Taxing Privilege More Effectively: Replacing the Estate Tax with an Inheritance Tax

Lily L. Batchelder
headshot of Lily Batchelder
Lily L. Batchelder Assistant Secretary for Tax Policy - U.S. Department of the Treasury

June 1, 2007


The repeal of the estate tax for one year only in 2010 creates vast uncertainty but also provides an opportunity to reconsider the taxation of gifts and bequests. This paper proposes replacing the estate tax with an inheritance tax. Heirs receiving lifetime inheritances greater than $2.3 million would include in income and pay a 15 percentage point surtax on the excess.
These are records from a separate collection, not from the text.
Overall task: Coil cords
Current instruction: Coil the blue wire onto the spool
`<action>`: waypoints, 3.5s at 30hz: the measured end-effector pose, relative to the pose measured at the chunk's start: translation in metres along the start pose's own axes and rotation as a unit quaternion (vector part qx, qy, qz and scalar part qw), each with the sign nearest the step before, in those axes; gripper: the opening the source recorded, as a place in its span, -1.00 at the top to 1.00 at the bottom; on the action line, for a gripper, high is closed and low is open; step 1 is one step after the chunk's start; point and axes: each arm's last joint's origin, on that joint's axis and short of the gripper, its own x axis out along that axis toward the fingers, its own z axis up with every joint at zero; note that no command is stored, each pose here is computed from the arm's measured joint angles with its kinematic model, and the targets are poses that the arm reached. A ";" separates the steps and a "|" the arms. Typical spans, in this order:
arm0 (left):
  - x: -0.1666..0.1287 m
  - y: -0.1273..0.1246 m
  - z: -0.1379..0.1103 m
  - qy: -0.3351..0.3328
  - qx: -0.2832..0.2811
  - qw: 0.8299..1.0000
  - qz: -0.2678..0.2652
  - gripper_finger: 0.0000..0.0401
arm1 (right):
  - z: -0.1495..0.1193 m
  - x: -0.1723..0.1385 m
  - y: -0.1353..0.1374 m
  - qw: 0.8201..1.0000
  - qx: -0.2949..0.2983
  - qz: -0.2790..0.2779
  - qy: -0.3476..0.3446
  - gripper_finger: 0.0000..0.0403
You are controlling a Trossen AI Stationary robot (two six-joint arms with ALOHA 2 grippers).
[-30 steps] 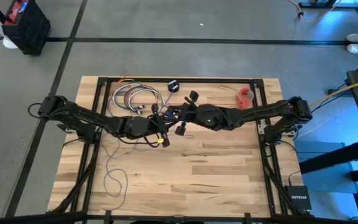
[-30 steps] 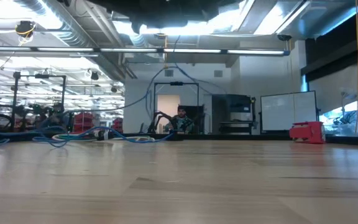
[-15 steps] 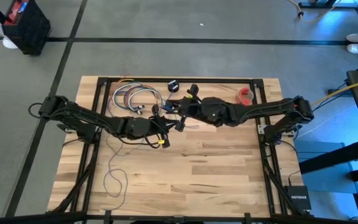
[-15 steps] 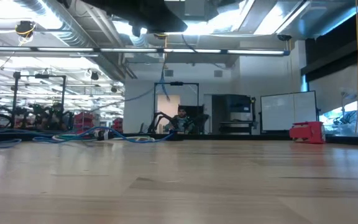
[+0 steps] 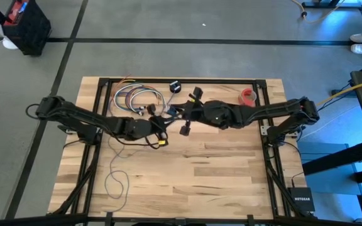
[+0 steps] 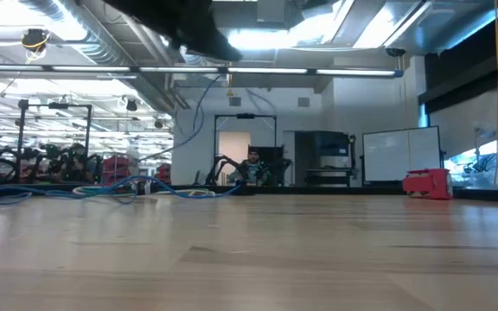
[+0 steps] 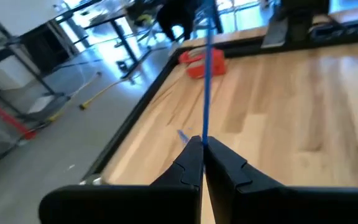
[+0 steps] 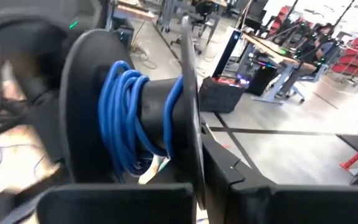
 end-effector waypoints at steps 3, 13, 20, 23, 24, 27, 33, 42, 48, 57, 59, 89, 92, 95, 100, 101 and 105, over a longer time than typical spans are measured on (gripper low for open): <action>-0.014 0.013 0.002 0.013 0.010 1.000 0.009 0.99 | -0.002 -0.005 0.007 1.000 -0.014 0.015 0.020 0.96; -0.066 0.054 0.021 -0.037 -0.059 0.997 -0.020 0.99 | -0.027 -0.003 0.019 0.990 -0.056 0.008 0.125 0.96; -0.069 0.054 0.023 -0.048 -0.094 0.992 -0.065 0.98 | -0.054 0.024 0.023 0.979 -0.090 -0.055 0.174 0.96; -0.064 0.050 0.022 -0.041 -0.104 0.992 -0.066 0.98 | -0.065 0.036 0.023 0.974 -0.097 -0.083 0.188 0.96; -0.063 0.049 0.022 -0.040 -0.105 0.991 -0.066 0.98 | -0.067 0.039 0.022 0.973 -0.097 -0.089 0.190 0.96; -0.056 0.043 0.022 -0.039 -0.113 0.991 -0.066 0.98 | -0.072 0.046 0.023 0.973 -0.095 -0.096 0.189 0.96; -0.038 0.028 0.021 -0.041 -0.119 0.989 -0.073 0.98 | -0.075 0.050 0.023 0.970 -0.097 -0.122 0.188 0.96; -0.022 0.016 0.021 -0.061 -0.130 0.985 -0.099 0.97 | -0.071 0.051 0.022 0.971 -0.096 -0.137 0.173 0.96; -0.009 0.008 0.020 -0.069 -0.133 0.984 -0.096 0.97 | -0.068 0.052 0.023 0.975 -0.086 -0.132 0.155 0.96; 0.002 0.000 0.012 -0.053 -0.112 0.988 -0.087 0.97 | -0.062 0.054 0.023 0.981 -0.077 -0.127 0.123 0.96; 0.002 0.000 0.011 -0.048 -0.107 0.989 -0.086 0.97 | -0.059 0.054 0.023 0.984 -0.069 -0.121 0.110 0.96; 0.002 -0.001 0.004 -0.016 -0.081 0.994 -0.072 0.97 | 0.007 -0.001 -0.013 0.998 0.017 -0.053 -0.026 0.96; 0.002 -0.001 0.002 -0.007 -0.082 0.994 -0.072 0.97 | 0.012 -0.007 -0.017 0.998 0.021 -0.054 -0.035 0.96; 0.002 -0.001 0.000 0.003 -0.077 0.994 -0.073 0.97 | 0.017 -0.013 -0.021 0.997 0.024 -0.056 -0.044 0.96; 0.002 -0.002 -0.004 0.021 -0.075 0.994 -0.073 0.97 | 0.024 -0.023 -0.027 0.996 0.025 -0.059 -0.057 0.96; 0.002 -0.002 -0.005 0.024 -0.074 0.994 -0.073 0.97 | 0.025 -0.024 -0.028 0.996 0.025 -0.060 -0.059 0.96; 0.002 -0.002 -0.006 0.028 -0.071 0.994 -0.073 0.97 | 0.025 -0.025 -0.028 0.996 0.025 -0.060 -0.059 0.96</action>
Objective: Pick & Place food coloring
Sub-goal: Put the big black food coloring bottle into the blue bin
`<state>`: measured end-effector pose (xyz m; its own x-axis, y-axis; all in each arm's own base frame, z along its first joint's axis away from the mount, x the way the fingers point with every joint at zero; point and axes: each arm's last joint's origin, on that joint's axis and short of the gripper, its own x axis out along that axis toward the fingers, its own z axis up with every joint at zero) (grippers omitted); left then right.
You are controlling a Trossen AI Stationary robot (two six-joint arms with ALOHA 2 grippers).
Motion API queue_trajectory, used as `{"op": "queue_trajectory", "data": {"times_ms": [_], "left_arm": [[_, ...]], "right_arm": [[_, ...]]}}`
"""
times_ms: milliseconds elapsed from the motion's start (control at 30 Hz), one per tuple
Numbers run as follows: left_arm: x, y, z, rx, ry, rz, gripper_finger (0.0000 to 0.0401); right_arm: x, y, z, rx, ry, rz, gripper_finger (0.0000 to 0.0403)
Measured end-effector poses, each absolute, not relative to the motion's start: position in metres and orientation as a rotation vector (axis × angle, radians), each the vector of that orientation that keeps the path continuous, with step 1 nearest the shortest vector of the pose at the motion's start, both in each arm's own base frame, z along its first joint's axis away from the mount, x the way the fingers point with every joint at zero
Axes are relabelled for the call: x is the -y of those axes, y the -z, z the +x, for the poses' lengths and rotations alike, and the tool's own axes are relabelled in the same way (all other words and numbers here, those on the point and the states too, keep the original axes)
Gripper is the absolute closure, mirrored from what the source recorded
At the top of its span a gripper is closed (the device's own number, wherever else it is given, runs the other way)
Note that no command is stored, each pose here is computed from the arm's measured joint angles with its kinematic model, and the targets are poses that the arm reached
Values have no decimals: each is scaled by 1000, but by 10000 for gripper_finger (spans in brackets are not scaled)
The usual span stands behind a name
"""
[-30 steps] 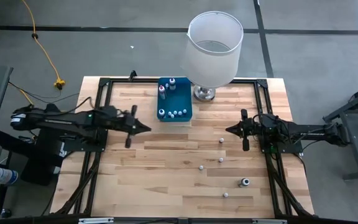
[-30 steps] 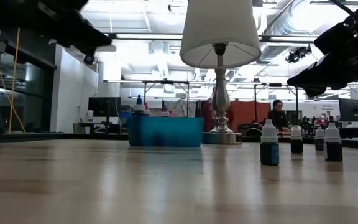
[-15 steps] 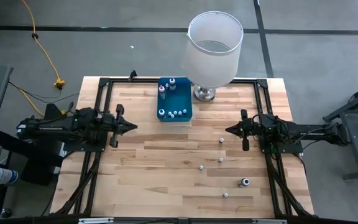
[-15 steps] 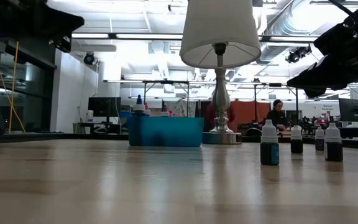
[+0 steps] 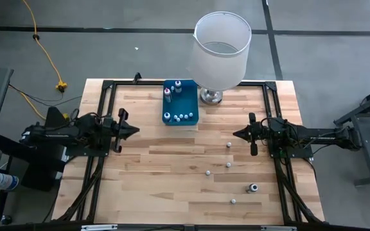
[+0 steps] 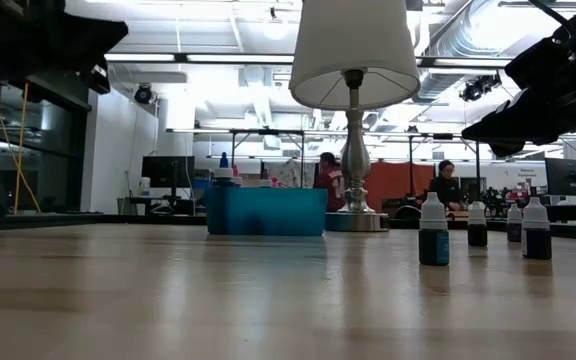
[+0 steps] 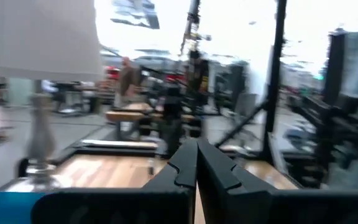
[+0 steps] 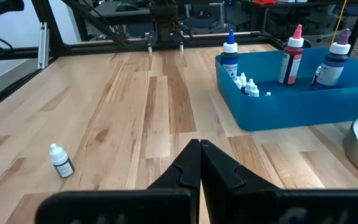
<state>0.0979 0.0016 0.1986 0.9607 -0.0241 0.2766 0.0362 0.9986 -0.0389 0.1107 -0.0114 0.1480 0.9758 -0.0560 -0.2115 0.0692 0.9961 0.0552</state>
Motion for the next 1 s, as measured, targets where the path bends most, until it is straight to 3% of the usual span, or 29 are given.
{"op": "queue_trajectory", "data": {"times_ms": [200, 1000], "left_arm": [[-5, -198, 93, 288, -83, -12, 401], [-3, -186, 95, 198, -44, 51, 401]], "right_arm": [[11, -148, 111, -212, 63, 63, 402], [11, -148, 111, -212, 63, 63, 402]]}}
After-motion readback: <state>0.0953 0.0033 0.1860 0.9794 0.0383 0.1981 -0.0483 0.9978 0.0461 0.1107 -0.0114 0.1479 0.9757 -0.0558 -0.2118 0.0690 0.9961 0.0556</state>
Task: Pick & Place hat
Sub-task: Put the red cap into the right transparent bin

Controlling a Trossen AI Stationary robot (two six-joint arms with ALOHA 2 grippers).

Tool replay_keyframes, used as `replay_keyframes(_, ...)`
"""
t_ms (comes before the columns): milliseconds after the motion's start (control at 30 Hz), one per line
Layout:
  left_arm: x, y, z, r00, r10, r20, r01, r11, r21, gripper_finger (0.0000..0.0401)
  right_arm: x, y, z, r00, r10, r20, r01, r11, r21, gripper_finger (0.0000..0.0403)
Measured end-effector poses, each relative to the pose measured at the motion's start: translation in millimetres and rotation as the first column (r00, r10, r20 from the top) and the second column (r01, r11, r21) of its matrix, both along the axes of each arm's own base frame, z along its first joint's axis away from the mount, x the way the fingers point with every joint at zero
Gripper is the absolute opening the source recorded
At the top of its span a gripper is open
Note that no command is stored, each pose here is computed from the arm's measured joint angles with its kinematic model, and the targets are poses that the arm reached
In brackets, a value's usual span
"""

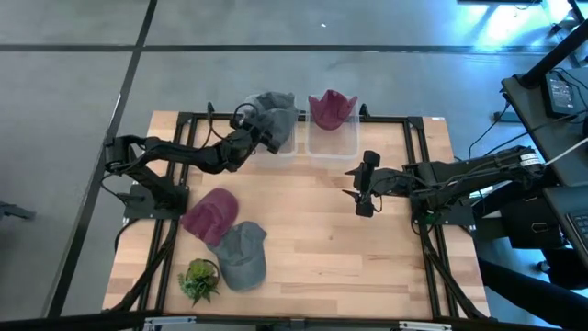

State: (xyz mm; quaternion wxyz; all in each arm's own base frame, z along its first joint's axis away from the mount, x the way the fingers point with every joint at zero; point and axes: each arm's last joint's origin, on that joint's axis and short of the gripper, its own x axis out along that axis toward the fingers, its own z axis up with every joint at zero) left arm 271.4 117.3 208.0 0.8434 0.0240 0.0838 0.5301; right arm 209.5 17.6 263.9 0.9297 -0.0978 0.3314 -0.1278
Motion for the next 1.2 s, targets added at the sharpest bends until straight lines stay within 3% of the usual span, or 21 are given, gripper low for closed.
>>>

The proposal would also replace stepped-up basis with carryover basis for bequests. As under the estate tax, the fraction of heirs affected would be miniscule, falling from three to two in 1,000.

The proposal has a number of advantages relative to the estate tax. It would reward donors who give more broadly. It would enhance efficiency and reduce compliance costs by curbing tax planning and the rules needed to contain it. Cross-national experience also suggests it would be administrable. Most importantly, the proposal would lower taxes on heirs receiving smaller inheritances and those with moderate incomes, making the tax system better attuned to unearned advantage and ability to pay. At an individual level, the distribution of tax burdens would change considerably: only 5 percent of the estate tax rate for an heir is accounted for by her inheritance tax rate, and vice versa, and each tax would raise 14 percent of revenue from heirs facing no tax burden under the other. The proposal is revenue-neutral relative to 2009 law. A lower exemption would raise more revenue and bring the tax rate on inherited income closer to the income tax rate on noninherited income, which is about three times higher.